The Lovely Few plays Art Bar at 10:45 p.m. The Restoration plays Trustus Theatre at 11:15 p.m.

 The default stance of indie rock is one of slacker indifference, a calculated cool that flies in the face of the pompous self-seriousness of arena rockers or the market-tested slickness of pop and other, more commercial styles of music.

Local indie rockers The Restoration and The Lovely Few, however, are nerdy — and grand — counters to that narrative. Since both groups got started in 2007, they’ve been notable for both the ambition of and commitment to their thematic concepts. The Restoration, a chamber-folk troupe led by frontman Daniel Machado, writes album-length narratives with cinematic scope and literary detail, arriving fully-formed with 19th century costumes and sacred harp hymns. Blend into to the crowd, they did not.

In a slightly more understated but similar fashion, Mike Mewborne started The Lovely Few as a solo project meant to delve into his fascination with space. It has since evolved into a full-band effort that utilizes sci-fi synths and a kind of orchestrated minimalism over which Mewborne sings with a Sufjan Stevens-like sensitivity about planets and meteor showers. Again, kind of difficult to keep a low profile.

The Lovely Few.jpg

The Lovely Few

Mewborne says he wasn’t concerned with the nerdiness of making such broadly conceptual music at the time.

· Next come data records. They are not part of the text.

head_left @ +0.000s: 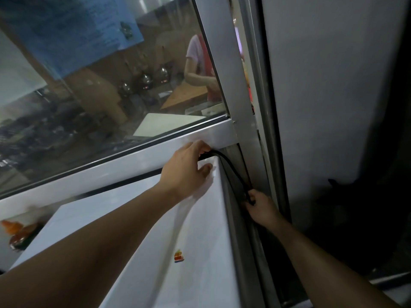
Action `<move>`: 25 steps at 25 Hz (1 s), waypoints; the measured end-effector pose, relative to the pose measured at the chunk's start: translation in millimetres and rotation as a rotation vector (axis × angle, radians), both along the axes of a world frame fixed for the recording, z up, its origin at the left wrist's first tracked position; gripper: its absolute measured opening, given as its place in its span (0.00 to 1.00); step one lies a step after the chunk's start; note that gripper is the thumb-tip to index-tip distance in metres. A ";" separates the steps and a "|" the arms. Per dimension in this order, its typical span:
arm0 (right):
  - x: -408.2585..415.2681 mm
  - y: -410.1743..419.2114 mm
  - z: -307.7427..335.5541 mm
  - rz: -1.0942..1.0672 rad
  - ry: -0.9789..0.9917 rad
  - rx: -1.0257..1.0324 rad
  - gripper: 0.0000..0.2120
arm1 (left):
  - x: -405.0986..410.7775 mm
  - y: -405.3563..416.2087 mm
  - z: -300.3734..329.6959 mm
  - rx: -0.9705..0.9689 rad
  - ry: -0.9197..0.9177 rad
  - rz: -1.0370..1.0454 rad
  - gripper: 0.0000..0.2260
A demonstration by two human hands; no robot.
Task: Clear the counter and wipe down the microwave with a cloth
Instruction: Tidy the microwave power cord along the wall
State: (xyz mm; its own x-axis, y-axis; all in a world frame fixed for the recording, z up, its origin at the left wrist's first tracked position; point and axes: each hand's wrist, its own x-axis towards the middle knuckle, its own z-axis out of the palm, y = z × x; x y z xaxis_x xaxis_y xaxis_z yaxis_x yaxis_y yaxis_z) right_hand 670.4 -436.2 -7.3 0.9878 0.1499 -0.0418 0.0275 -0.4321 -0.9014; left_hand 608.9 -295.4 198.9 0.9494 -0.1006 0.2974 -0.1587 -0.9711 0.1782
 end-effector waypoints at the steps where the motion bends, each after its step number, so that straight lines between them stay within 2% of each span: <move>1: -0.1 -2.5 -0.7 -0.018 -0.005 0.000 0.07 | -0.2 -0.5 -0.6 0.002 -0.002 -0.004 0.13; 2: -0.4 -6.4 -0.9 -0.039 -0.013 -0.002 0.05 | -0.5 -1.5 -1.3 0.005 -0.003 -0.010 0.13; 10: -2.4 -64.9 30.4 -0.137 -0.115 -0.132 0.10 | -0.9 -17.3 2.8 -0.004 0.047 -0.035 0.16; 19: -19.3 -108.4 141.7 -0.239 -0.351 -0.298 0.08 | 18.8 -58.0 31.3 0.022 0.049 -0.130 0.18; 22: -27.4 -108.9 176.9 -0.230 -0.378 -0.341 0.06 | 29.0 -74.4 37.2 -0.005 0.055 -0.157 0.16; 25: -35.4 -105.6 202.2 -0.214 -0.430 -0.375 0.07 | 36.7 -83.8 40.6 -0.068 0.068 -0.135 0.10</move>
State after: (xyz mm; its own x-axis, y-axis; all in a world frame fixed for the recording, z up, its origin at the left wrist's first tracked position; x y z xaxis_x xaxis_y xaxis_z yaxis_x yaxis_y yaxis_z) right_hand 635.0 -541.9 194.9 0.9343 -0.0016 0.3564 0.2329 -0.7543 -0.6139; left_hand 645.6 -379.1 239.5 0.9470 -0.2100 0.2432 -0.2718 -0.9272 0.2577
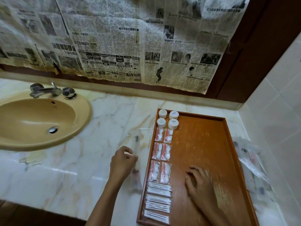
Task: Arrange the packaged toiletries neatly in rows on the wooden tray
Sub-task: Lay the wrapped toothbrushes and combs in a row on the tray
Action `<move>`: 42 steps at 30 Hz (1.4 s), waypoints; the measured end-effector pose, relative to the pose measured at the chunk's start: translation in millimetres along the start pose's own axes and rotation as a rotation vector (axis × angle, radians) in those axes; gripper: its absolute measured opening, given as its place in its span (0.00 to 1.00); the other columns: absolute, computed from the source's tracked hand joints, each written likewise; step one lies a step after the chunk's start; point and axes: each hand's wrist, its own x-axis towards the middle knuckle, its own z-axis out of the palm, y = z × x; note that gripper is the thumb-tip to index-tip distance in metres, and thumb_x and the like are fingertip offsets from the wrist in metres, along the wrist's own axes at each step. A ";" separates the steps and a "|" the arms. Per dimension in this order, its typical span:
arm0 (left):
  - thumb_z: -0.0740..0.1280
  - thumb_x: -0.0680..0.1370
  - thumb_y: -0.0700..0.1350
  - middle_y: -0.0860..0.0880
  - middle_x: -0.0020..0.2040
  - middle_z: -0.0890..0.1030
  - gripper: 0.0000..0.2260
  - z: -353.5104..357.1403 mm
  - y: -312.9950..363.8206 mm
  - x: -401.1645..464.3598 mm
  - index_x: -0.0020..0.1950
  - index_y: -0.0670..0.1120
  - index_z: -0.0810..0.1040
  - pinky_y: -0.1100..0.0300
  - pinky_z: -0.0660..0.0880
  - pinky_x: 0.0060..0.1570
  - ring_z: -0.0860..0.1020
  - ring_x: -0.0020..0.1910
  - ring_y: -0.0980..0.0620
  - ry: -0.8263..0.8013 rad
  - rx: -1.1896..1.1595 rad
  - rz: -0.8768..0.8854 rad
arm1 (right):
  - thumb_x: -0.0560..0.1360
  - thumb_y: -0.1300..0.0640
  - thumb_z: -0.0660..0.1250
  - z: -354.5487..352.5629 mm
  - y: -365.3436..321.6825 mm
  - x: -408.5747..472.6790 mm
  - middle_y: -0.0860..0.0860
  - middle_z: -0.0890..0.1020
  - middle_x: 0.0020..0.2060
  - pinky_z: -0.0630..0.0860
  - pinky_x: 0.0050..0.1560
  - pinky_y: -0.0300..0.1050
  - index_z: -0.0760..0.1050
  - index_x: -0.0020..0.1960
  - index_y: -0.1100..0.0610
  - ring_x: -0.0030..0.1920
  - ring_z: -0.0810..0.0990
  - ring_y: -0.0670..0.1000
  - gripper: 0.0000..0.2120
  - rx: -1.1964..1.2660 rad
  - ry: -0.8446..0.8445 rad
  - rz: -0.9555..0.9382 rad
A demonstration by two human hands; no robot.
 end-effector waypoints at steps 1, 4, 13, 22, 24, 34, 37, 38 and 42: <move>0.72 0.73 0.44 0.48 0.41 0.83 0.08 -2.8 2.3 0.1 0.50 0.49 0.77 0.57 0.76 0.42 0.82 0.42 0.48 -0.010 -0.065 -0.001 | 0.72 0.60 0.72 -0.4 -0.2 -0.1 0.47 0.79 0.56 0.68 0.62 0.53 0.81 0.53 0.54 0.57 0.74 0.51 0.10 0.005 0.001 0.000; 0.71 0.74 0.40 0.47 0.40 0.85 0.10 -10.3 13.3 -0.2 0.54 0.47 0.79 0.60 0.76 0.38 0.83 0.39 0.51 -0.044 -0.208 0.039 | 0.72 0.62 0.72 -0.6 -1.7 -1.7 0.49 0.79 0.57 0.69 0.62 0.55 0.81 0.53 0.55 0.57 0.75 0.52 0.11 0.014 -0.004 0.007; 0.71 0.75 0.37 0.39 0.43 0.85 0.07 29.1 40.9 -21.7 0.52 0.38 0.79 0.61 0.78 0.34 0.83 0.38 0.46 -0.367 -0.720 -0.126 | 0.76 0.57 0.69 -23.0 -31.5 -1.0 0.45 0.84 0.45 0.76 0.47 0.34 0.80 0.52 0.50 0.49 0.82 0.46 0.06 0.682 -0.064 0.390; 0.72 0.73 0.34 0.38 0.43 0.84 0.09 92.3 46.9 -49.4 0.52 0.36 0.77 0.56 0.79 0.36 0.84 0.43 0.41 -0.466 -0.717 -0.185 | 0.68 0.51 0.74 -56.9 -35.5 -12.8 0.62 0.84 0.42 0.79 0.31 0.44 0.83 0.49 0.58 0.35 0.82 0.56 0.14 1.215 -0.055 0.587; 0.72 0.73 0.35 0.38 0.43 0.85 0.11 100.7 49.2 -55.8 0.52 0.36 0.76 0.57 0.79 0.34 0.84 0.41 0.42 -0.503 -0.703 -0.210 | 0.71 0.58 0.74 -61.3 -24.1 -14.4 0.64 0.83 0.40 0.77 0.29 0.43 0.83 0.48 0.61 0.33 0.80 0.54 0.08 1.210 -0.032 0.601; 0.73 0.70 0.45 0.38 0.45 0.84 0.16 106.9 59.3 -40.2 0.53 0.38 0.79 0.60 0.81 0.35 0.84 0.44 0.43 -0.532 -0.752 -0.208 | 0.73 0.63 0.72 -93.9 49.3 -8.7 0.63 0.81 0.35 0.76 0.28 0.44 0.83 0.46 0.61 0.31 0.78 0.55 0.03 1.111 -0.058 0.578; 0.73 0.71 0.43 0.35 0.47 0.84 0.17 111.5 61.8 -37.4 0.56 0.36 0.78 0.60 0.81 0.35 0.84 0.42 0.45 -0.543 -0.733 -0.201 | 0.73 0.62 0.72 -100.6 64.0 -4.2 0.66 0.81 0.37 0.76 0.29 0.45 0.83 0.46 0.61 0.31 0.78 0.56 0.04 1.102 -0.095 0.556; 0.72 0.73 0.42 0.35 0.46 0.84 0.15 113.8 62.0 -37.4 0.56 0.36 0.78 0.60 0.80 0.33 0.84 0.40 0.46 -0.548 -0.724 -0.204 | 0.73 0.61 0.71 -101.7 67.0 -2.4 0.66 0.81 0.37 0.76 0.30 0.45 0.83 0.47 0.61 0.32 0.78 0.56 0.04 1.106 -0.101 0.556; 0.70 0.76 0.39 0.35 0.46 0.84 0.11 122.8 63.0 -36.0 0.58 0.38 0.79 0.60 0.79 0.31 0.84 0.38 0.47 -0.546 -0.671 -0.200 | 0.75 0.61 0.70 -101.2 76.2 6.3 0.62 0.80 0.35 0.77 0.30 0.45 0.83 0.46 0.62 0.32 0.77 0.56 0.05 1.157 -0.110 0.573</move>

“I know we are really nerdy. We embrace it, lean into it. I love it,” he tells Free Times during a joint interview with Machado. “I knew it was going to be a nerdy thing. At best, I hoped it would be a gimmick that would afford us more opportunities.”

“I’ve learned enough about myself to know that there are a lot of times when I want to take myself very seriously and that I’m also terrified of taking myself that seriously,” he continues. “So having the check to be like, ‘You’re writing about meteor showers, I don’t know that you should be.’ But that’s growing up, right? The best part of growing up is to be like, ‘These are the things that I like.’ ... If other people don’t like them, that’s fine.”

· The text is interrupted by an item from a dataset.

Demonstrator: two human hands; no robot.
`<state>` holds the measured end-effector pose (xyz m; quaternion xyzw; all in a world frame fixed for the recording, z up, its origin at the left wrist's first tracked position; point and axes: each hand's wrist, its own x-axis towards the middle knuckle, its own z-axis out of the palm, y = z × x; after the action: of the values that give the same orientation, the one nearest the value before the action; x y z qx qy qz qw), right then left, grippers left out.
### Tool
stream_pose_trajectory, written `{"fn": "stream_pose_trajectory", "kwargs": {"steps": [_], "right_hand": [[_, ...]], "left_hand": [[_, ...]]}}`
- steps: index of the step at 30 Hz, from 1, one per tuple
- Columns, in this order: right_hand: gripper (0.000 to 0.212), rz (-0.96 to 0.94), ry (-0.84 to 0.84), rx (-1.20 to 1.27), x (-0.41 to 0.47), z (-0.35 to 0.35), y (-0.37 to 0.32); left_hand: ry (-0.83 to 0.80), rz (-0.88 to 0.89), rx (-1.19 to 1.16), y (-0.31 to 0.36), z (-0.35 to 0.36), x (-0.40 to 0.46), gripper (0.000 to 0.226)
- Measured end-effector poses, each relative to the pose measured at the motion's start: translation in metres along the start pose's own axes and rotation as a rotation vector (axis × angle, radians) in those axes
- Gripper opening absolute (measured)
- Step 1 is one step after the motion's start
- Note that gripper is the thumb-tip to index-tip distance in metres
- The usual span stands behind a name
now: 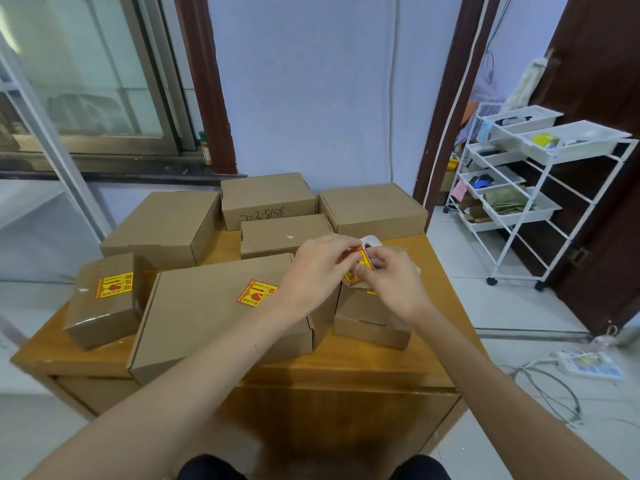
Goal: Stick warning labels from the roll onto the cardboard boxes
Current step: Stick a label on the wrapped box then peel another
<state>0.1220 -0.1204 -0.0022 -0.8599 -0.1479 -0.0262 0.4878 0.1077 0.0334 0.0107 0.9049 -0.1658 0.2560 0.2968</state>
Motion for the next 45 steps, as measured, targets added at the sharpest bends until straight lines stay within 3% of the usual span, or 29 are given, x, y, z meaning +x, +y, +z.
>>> {"fn": "stream_pose_trajectory", "kwargs": {"steps": [5, 10, 14, 19, 26, 35, 39, 45], "right_hand": [[0.016, -0.015, 0.0, 0.058, -0.002, -0.004, -0.014], [0.005, -0.017, -0.114, 0.226, -0.005, -0.006, -0.022], [0.029, -0.014, -0.204, 0.294, -0.012, -0.008, -0.018], [0.042, 0.014, -0.231, 0.298, -0.019, -0.009, -0.012], [0.038, 0.057, -0.216, 0.36, -0.006, -0.013, -0.008], [0.029, 0.082, -0.169, 0.469, 0.016, 0.0, -0.011], [0.032, 0.119, -0.121, 0.505, 0.024, 0.003, -0.008], [0.034, 0.129, -0.105, 0.424, 0.023, 0.001, -0.01]], "left_hand": [[0.023, -0.054, -0.009, 0.004, -0.008, -0.001, 0.013], [0.04, -0.081, -0.013, 0.006, -0.018, -0.006, 0.007], [0.01, -0.119, -0.058, 0.011, -0.022, -0.011, 0.008], [-0.013, -0.229, -0.206, 0.007, -0.018, -0.017, 0.006], [-0.009, -0.293, -0.355, 0.001, -0.015, -0.003, 0.006], [-0.021, -0.22, -0.349, -0.013, -0.026, 0.01, 0.005], [-0.062, -0.16, -0.301, -0.018, -0.029, 0.012, 0.02], [-0.026, -0.108, -0.211, -0.027, -0.029, 0.016, 0.004]]}}
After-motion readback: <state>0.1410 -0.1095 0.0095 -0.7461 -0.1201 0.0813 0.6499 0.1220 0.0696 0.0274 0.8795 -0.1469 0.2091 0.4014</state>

Both Mewborne and Machado talk a lot about the kind of freedom that comes from escaping the autobiographical trap of songwriting, of devoting themselves to the realms of historical or science fiction rather than working through more familiar tropes.

“I was around 17 when I started playing music,” Machado says. “That would’ve been around 2001 or so, and the model was breakup songs and writing songs about your personal life, sort of airing your dirty laundry, appropriating past relationships.

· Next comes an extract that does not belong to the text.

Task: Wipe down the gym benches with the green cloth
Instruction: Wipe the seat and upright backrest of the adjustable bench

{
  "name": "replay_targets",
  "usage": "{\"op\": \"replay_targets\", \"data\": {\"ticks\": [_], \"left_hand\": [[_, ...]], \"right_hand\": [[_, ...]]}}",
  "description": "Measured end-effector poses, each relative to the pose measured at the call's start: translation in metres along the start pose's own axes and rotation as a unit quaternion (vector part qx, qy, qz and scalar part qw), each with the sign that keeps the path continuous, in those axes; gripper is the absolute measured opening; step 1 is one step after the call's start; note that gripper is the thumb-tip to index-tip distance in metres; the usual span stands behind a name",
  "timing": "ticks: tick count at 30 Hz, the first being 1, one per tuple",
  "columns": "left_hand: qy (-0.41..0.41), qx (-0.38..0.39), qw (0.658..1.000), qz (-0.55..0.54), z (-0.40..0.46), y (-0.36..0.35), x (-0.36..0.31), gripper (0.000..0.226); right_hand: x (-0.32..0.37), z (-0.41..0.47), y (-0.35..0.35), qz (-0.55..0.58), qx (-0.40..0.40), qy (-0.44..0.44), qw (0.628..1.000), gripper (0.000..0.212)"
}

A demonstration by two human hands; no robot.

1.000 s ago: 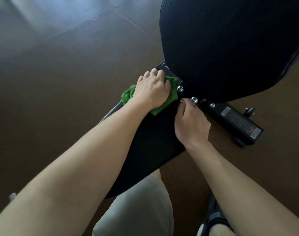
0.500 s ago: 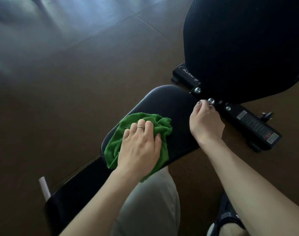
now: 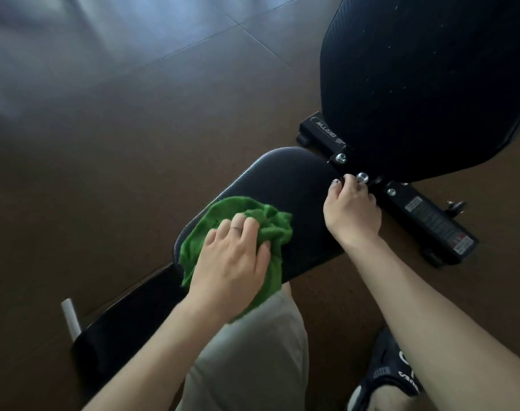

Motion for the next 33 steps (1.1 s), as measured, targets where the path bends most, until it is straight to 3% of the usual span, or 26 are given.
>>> {"op": "replay_targets", "data": {"ticks": [2,6,11,19,24,28,33], "left_hand": [[-0.002,0.010,1.000,-0.006,-0.017,0.001,0.001,0.023],[0.003,-0.011,1.000,0.008,0.037,-0.006,0.016,0.023],[0.119,-0.006,0.993,-0.024,0.119,-0.016,0.049,0.029],[0.117,-0.056,0.991,-0.032,-0.048,0.019,0.040,0.026],[0.136,-0.046,0.990,-0.009,0.012,0.012,0.056,0.024],[0.219,-0.026,0.971,-0.092,0.055,0.006,0.092,0.027],[0.318,-0.015,0.918,-0.237,0.022,0.001,0.138,0.045]], "right_hand": [[0.009,-0.005,-0.004,-0.047,0.004,-0.005,0.999,0.064],[0.017,-0.013,-0.009,-0.102,-0.021,0.002,0.995,0.078],[0.015,-0.017,-0.006,-0.100,-0.041,0.018,0.994,0.079],[0.014,-0.022,-0.003,-0.087,-0.068,0.045,0.993,0.076],[0.016,-0.022,-0.003,-0.092,-0.083,0.041,0.991,0.075],[0.013,-0.021,-0.003,-0.078,-0.091,0.049,0.992,0.074],[0.012,-0.020,-0.003,-0.066,-0.093,0.055,0.992,0.074]]}}
Point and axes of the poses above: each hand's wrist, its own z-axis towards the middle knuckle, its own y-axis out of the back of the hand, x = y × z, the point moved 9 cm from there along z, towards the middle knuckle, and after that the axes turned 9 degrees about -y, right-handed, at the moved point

“So that was the model in which I was self-taught to do it,” he recalls. “So I just decided that there’s no way I’m going to participate in that model of songwriting anymore. Not that you can’t write about your personal stuff, but I just feel like I need to have a structure and it needs to be outside of my daily life to feel like it’s worth writing about. I wanted to write, but I needed something that wasn’t in the autobiographical love song/pop hit model to do it.”

And like Mewborne suggested, such thematic-heavy ambitious concepts can have advantages. The Restoration, for instance, has seen Trustus Theatre adapt their debut album Constance into a full-fledged musical, a kind of Tennessee Williams/American Idiot hybrid that won rave reviews in the local press. The group collaborated with filmmaker Christopher Tevebaugh to turn part of the follow-up album Honor the Father into a short film that appeared at Columbia’s Indie Grits and other film festivals.

The Restoration.jpg

The Restoration

“I’m very inconsistent and capricious and just bad at the continual grind of promoting and putting yourself out there,” Machado confesses. “So I feel like everything good outside an album release that has happened to us has been by the grace, to use Mike’s term, of others who’ve liked what we were doing and saw something in it.”

The Lovely Few has similarly leveraged the uniqueness of their concept to unlock cool opportunities — whether creating elaborate staging and lighting concepts with the production company Fort Psych or playing special concerts at the South Carolina State Museum’s planetarium.  

Still, there’s a certain insecurity that comes from having ambitious concepts and playing music on a local level, and both Machado and Mewborne are quick to acknowledge collaborators and bandmates with helping them thread the needle.

“I’m seeing these incredibly talented people come on board and show due deference to [my] vision,” Mewborne asserts, noting that the band currently includes two other strong songwriters in Ben Walker and Phil Windsor. “I was really kind of honored … I don’t want to speak for them, but it’s affirming the general direction. It’s like, ‘This is cool. Let’s keep going.’”

And, perhaps most obviously, it’s the challenge itself that makes it worthwhile.

“I plateaued as a musician a long time ago,” Machado says, “but I feel like the thing that keeps growing with me is an attempt to be even and consistent and pleasant to work with, and be able to solve complex problems and do complex arrangements and projects without ever having any fights or stuff like that.

“It’s the challenge of putting together 10 songs that are tightly supposed to work together in a certain way.”